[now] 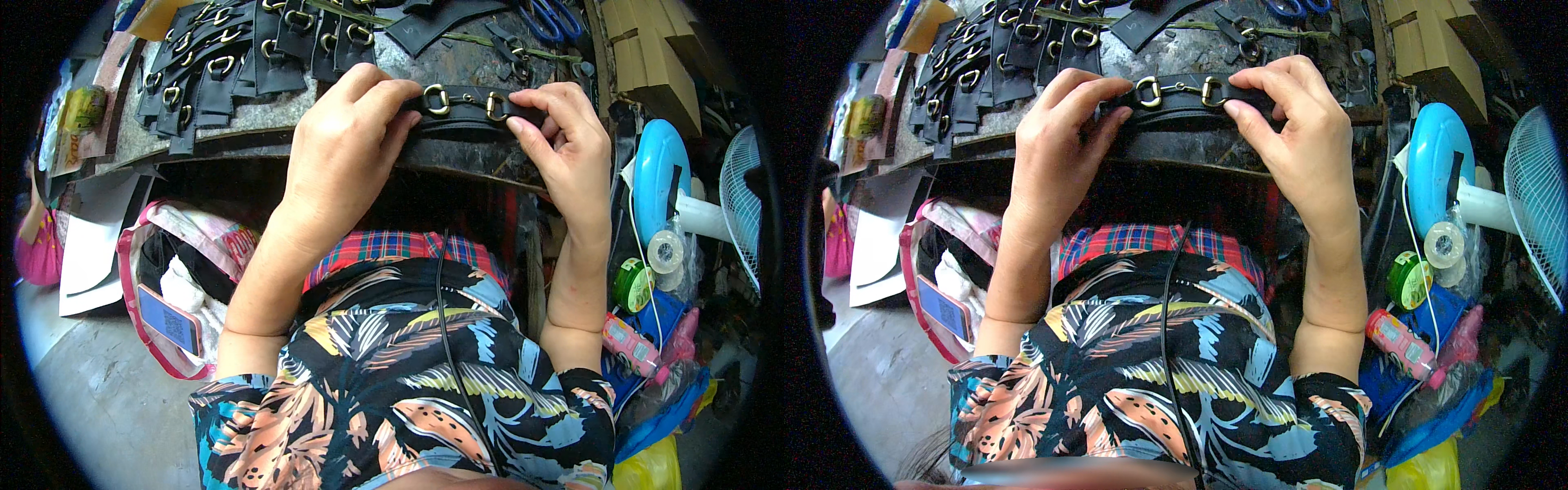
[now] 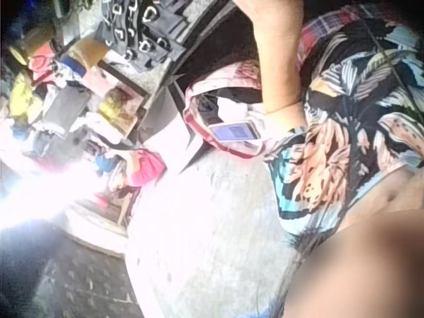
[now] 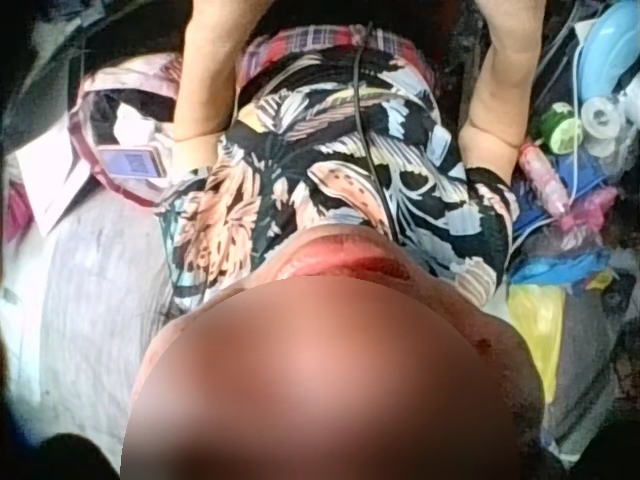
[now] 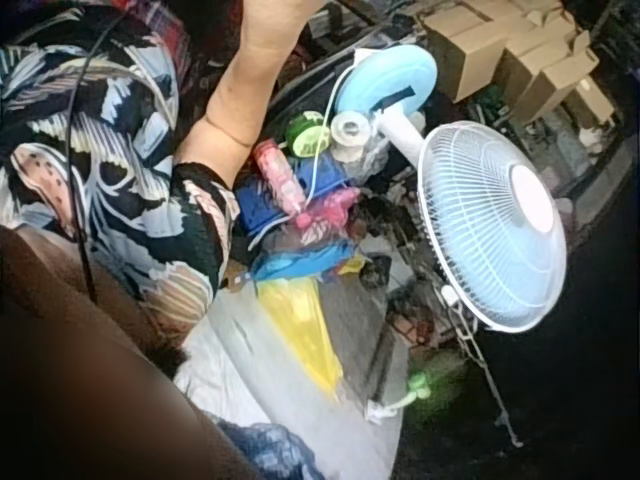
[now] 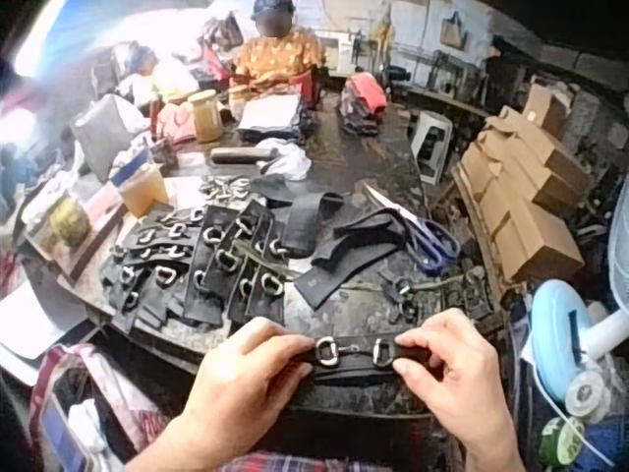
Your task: The person cuts a black strap into short segments using scissors, then attaches brass D-rings to the strap ends. The finished pieces are placed on the workbench among other similar parts.
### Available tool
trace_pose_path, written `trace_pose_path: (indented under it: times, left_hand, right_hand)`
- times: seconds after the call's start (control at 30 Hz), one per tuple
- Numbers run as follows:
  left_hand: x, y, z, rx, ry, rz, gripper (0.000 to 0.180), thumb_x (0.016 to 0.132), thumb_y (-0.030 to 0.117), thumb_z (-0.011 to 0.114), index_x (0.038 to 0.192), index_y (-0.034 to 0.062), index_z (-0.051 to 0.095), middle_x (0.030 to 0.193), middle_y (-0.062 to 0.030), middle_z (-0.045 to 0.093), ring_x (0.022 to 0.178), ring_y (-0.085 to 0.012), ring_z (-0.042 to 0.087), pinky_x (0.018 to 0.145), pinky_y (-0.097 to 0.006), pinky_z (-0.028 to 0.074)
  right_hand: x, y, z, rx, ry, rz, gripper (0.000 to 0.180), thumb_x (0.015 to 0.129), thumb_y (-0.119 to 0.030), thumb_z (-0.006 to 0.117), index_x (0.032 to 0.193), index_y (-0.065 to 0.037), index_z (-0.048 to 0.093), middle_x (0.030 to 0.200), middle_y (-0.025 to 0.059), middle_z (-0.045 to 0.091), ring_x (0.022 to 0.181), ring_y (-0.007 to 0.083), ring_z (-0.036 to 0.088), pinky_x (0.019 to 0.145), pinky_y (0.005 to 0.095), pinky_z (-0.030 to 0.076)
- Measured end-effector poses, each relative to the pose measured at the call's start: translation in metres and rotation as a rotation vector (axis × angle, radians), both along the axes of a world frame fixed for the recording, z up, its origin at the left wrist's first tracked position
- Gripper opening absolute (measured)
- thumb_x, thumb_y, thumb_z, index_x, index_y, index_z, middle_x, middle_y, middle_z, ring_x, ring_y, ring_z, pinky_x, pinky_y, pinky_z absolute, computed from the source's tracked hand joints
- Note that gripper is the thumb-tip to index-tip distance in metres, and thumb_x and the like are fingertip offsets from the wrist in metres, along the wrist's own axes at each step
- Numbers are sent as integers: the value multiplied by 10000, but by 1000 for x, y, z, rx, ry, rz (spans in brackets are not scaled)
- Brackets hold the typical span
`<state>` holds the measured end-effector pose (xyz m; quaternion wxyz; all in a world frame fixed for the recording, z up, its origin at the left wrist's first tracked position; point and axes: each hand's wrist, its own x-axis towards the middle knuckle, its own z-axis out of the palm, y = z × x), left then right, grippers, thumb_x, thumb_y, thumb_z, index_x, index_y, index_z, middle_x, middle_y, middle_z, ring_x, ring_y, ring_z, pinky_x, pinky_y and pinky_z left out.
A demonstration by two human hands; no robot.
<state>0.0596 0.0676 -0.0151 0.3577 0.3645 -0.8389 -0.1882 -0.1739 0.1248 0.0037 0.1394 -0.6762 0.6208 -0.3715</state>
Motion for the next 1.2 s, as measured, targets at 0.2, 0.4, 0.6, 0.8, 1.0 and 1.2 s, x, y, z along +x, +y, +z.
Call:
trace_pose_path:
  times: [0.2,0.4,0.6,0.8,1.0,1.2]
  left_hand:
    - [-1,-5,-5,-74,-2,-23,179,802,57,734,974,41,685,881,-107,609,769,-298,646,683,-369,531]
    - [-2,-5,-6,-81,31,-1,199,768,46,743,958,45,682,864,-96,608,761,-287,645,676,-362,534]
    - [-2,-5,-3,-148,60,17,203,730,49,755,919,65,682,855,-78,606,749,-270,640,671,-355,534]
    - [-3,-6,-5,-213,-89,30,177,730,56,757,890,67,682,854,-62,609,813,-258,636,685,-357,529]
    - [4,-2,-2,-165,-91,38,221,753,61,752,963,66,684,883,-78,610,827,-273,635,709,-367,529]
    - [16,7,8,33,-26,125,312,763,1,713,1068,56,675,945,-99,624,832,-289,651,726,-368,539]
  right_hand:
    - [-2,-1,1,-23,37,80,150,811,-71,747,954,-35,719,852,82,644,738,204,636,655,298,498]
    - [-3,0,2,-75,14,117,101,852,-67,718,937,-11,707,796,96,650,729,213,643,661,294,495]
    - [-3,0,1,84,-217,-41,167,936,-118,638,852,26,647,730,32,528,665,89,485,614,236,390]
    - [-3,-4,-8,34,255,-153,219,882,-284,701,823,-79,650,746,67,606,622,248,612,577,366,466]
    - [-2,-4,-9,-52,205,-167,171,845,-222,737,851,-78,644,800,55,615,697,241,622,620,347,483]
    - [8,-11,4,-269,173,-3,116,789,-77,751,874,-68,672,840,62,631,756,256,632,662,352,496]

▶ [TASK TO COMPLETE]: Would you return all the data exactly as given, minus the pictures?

▶ [SOLUTION FOR THIS PROBLEM]:
[now] 
[now] 
[now] 
[now] 
[now] 
Your task: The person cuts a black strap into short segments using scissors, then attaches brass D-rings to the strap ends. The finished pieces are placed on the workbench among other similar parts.
### Available tool
trace_pose_path, written `trace_pose_path: (indented under it: times, left_hand, right_hand)`
- times: seconds after the call's start (control at 30 Hz), one per tuple
- Numbers run as follows:
  left_hand: x, y, z, rx, ry, rz, gripper (0.000 to 0.180), thumb_x (0.016 to 0.132), thumb_y (-0.030 to 0.117), thumb_z (-0.011 to 0.114), index_x (0.038 to 0.192), index_y (-0.034 to 0.062), index_z (-0.051 to 0.095), middle_x (0.030 to 0.193), middle_y (-0.062 to 0.030), middle_z (-0.045 to 0.093), ring_x (0.022 to 0.178), ring_y (-0.085 to 0.012), ring_z (-0.042 to 0.087), pinky_x (0.018 to 0.145), pinky_y (-0.097 to 0.006), pinky_z (-0.028 to 0.074)
  right_hand: x, y, z, rx, ry, rz, gripper (0.000 to 0.180), thumb_x (0.015 to 0.129), thumb_y (-0.119 to 0.030), thumb_z (-0.006 to 0.117), index_x (0.032 to 0.193), index_y (-0.065 to 0.037), index_z (-0.048 to 0.093), middle_x (0.030 to 0.200), middle_y (-0.025 to 0.059), middle_z (-0.045 to 0.091), ring_x (0.022 to 0.181), ring_y (-0.007 to 0.083), ring_z (-0.036 to 0.088), pinky_x (0.019 to 0.145), pinky_y (0.005 to 0.095), pinky_z (-0.030 to 0.076)
- Measured end-effector poses, each relative to the pose measured at the call's start: translation in metres and rotation as a rotation vector (axis × angle, radians), both along the axes of a world frame fixed for the recording, z up, its origin at the left wrist's first tracked position
- Gripper opening absolute (measured)
- thumb_x, thumb_y, thumb_z, index_x, index_y, index_z, middle_x, middle_y, middle_z, ring_x, ring_y, ring_z, pinky_x, pinky_y, pinky_z absolute, computed from the source's tracked hand joints
- Note that gripper is the thumb-tip to index-tip distance in metres, and thumb_x and the like are fingertip offsets from the wrist in metres, along the wrist's own axes at each step
- Numbers are sent as integers: the value multiplied by 10000, but by 1000 for x, y, z, rx, ry, rz (spans in brackets are not scaled)
- Brackets hold the typical span
`<state>` holds the measured end-effector pose (xyz m; quaternion wxyz; all in a world frame fixed for the recording, z up, its origin at the left wrist's first tracked position; point and axes: each hand's wrist, its own x-axis towards the middle knuckle, its own z-axis out of the palm, y = z × x), left then right, grippers, thumb_x, thumb_y, thumb_z, index_x, index_y, index_z, middle_x, middle_y, middle_z, ring_x, ring_y, ring_z, pinky_x, pinky_y and pinky_z left out.
A demonstration by two human hands; no robot.
<state>0.0596 0.0676 -0.0151 0.3577 0.3645 -0.8389 -0.1882 -0.1739 0.1248 0.0037 0.1394 -0.6762 0.6208 -0.3715</state>
Motion for the next 1.2 s, as measured, targets at 0.2, 0.4, 0.6, 0.8, 1.0 and 1.2 s, x, y, z along +x, +y, +z.
Call:
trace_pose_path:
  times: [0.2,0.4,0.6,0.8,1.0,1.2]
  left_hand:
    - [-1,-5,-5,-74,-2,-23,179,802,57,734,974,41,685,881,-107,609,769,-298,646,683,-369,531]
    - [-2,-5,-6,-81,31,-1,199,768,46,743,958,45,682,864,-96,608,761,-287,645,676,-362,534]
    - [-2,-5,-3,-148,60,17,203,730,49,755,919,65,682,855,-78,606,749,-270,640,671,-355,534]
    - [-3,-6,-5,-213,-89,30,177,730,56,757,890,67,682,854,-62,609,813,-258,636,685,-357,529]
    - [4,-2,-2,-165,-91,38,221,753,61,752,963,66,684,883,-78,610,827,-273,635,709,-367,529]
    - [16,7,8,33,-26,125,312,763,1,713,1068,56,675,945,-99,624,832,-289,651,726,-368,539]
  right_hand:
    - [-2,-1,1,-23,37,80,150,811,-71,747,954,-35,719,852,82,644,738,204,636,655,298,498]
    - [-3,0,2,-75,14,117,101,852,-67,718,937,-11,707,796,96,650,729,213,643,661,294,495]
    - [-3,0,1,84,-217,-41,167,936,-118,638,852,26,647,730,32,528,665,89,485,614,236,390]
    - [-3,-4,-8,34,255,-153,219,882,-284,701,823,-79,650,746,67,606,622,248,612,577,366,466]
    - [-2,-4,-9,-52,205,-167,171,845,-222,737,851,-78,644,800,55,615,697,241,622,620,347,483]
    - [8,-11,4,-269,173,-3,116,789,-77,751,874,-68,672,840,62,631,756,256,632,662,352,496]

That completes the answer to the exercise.